▶ _PROBLEM TO WORK ON_: Please give again exactly the lines from the top of the material through the line with "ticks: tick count"; omit each picture.

____ INPUT DATA

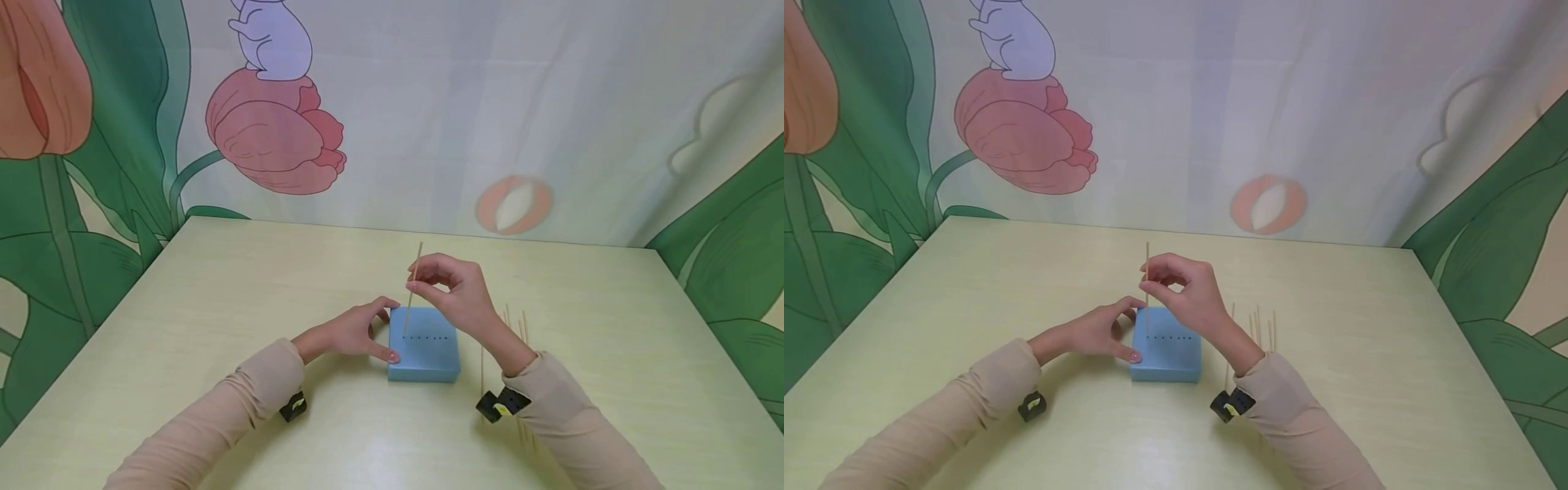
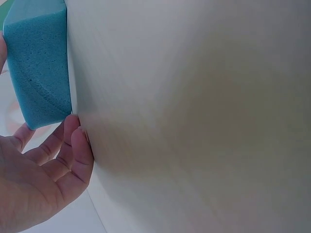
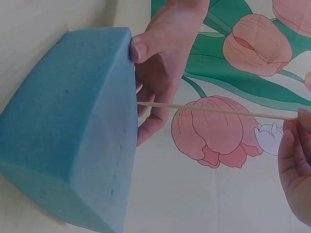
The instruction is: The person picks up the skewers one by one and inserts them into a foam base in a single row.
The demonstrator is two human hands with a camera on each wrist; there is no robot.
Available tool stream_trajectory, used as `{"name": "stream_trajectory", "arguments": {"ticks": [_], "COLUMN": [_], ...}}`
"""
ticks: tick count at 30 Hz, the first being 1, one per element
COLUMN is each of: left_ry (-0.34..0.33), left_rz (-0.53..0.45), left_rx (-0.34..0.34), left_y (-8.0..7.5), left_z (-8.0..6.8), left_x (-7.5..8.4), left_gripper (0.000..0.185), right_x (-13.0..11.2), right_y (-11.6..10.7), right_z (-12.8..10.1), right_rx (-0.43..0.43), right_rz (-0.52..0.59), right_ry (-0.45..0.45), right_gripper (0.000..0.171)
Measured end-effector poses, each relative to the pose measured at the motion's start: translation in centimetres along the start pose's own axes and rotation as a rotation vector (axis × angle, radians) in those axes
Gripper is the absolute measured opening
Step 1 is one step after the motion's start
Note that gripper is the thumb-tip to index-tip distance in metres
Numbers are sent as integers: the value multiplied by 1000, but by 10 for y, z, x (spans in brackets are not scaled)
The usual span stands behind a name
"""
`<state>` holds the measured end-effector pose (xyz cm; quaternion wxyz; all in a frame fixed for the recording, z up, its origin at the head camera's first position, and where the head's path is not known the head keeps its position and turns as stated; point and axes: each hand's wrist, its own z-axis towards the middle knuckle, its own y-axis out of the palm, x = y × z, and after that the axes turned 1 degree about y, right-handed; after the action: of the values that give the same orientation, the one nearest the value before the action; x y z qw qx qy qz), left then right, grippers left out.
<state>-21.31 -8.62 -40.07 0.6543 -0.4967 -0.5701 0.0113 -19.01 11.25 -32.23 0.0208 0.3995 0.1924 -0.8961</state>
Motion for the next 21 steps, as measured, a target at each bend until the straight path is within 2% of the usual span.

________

▶ _REPLY_:
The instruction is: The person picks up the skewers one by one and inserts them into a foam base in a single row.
The demonstrator is two human hands with a camera on each wrist; there is no robot.
Available tool stream_trajectory, used as `{"name": "stream_trajectory", "arguments": {"ticks": [_], "COLUMN": [_], ...}}`
"""
ticks: tick count at 30 Hz, the first being 1, one per element

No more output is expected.